Even in my own racism and sexism, my insecurities, my laziness and apathy, all of my sin and shortcomings, God still calls me, wants me, uses me.
I think God, like Tamar Hennessy, is attracted to broken things.
From the bumbling fisherman Jesus first called, to the podunk town of Galilee he decided to grow up in, or to the tax collectors, prostitutes, and lepers he was always walking towards, Jesus shows us God’s attraction to the broken.
When Jesus first called Simon Peter, Peter got on his knees and said, “depart from me Lord for I am a sinful man. I am not worthy.” Jesus pays little attention to that truth and simply says, “Do not be afraid. I will make you a fisher of men.” Taken, blessed, broken, and still called to be shared. For God, we are enough.
We are flawed vessels called to holiness. Sister Ruth Burrows writes, “holiness means that a human being has so affirmed, stood by, embraced their essential meaning of being a capacity for God, an emptiness for him to fill, that God can indeed fill them with the fullness of himself.”

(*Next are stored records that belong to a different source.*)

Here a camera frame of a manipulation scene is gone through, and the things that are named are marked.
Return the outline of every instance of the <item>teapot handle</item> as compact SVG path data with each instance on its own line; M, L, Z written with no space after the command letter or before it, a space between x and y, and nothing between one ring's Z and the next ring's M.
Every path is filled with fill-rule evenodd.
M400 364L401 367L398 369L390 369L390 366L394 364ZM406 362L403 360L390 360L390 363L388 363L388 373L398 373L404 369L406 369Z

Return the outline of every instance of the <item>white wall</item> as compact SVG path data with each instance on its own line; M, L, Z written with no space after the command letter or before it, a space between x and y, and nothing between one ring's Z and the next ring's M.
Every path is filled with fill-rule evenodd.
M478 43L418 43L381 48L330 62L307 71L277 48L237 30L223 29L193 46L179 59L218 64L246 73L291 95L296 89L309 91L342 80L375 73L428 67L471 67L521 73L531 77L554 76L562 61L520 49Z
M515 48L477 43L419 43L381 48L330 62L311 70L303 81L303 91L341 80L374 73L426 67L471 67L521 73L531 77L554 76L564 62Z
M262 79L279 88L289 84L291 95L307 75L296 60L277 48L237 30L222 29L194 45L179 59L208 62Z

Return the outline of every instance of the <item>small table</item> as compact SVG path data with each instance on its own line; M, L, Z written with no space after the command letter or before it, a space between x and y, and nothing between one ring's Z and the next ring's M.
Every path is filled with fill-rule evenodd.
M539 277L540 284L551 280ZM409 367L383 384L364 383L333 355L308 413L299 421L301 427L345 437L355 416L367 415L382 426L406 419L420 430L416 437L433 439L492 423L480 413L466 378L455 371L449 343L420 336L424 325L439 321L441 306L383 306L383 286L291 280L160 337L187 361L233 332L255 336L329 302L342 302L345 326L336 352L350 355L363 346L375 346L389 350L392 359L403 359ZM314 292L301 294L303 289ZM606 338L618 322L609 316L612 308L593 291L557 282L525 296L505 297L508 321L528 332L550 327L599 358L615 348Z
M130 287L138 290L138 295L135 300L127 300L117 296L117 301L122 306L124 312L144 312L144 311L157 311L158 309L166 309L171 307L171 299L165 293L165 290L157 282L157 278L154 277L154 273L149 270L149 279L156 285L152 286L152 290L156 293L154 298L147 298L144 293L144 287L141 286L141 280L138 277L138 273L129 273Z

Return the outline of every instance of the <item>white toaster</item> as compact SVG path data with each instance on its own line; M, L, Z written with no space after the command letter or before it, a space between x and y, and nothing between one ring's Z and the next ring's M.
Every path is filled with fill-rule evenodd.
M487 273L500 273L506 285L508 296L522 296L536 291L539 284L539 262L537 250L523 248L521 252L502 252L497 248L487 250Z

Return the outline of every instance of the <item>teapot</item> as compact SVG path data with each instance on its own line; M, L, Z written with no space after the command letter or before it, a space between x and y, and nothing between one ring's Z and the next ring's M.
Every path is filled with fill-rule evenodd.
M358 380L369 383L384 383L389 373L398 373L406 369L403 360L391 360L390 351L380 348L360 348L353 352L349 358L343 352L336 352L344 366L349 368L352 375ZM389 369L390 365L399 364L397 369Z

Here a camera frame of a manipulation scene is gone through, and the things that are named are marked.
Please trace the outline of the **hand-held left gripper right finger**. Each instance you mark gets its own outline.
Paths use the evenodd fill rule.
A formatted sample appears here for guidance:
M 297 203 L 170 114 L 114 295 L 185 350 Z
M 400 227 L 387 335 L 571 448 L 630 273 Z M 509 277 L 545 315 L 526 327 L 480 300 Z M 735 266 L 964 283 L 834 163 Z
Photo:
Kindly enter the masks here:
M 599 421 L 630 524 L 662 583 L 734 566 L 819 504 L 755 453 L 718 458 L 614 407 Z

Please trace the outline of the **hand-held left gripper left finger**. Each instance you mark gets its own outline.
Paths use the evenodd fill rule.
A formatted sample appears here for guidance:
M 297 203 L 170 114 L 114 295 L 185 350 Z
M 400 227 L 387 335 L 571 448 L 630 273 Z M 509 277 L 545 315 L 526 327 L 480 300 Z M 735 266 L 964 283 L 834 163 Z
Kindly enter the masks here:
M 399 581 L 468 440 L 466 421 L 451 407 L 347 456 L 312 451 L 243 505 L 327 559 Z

God’s promise to abide with me was never contingent upon my performance. I am trying to be a capacity for God, and my brokenness and emptiness are precisely what allow me to receive Him. I know with my whole heart that the same is true of the Catholic Church. This is to say nothing of why I find the Church to be beautiful, true, and key to my pursuit of holiness.
Nevertheless, we can say to the Church what God says to us: The brokenness of this house need not stop me from calling it home.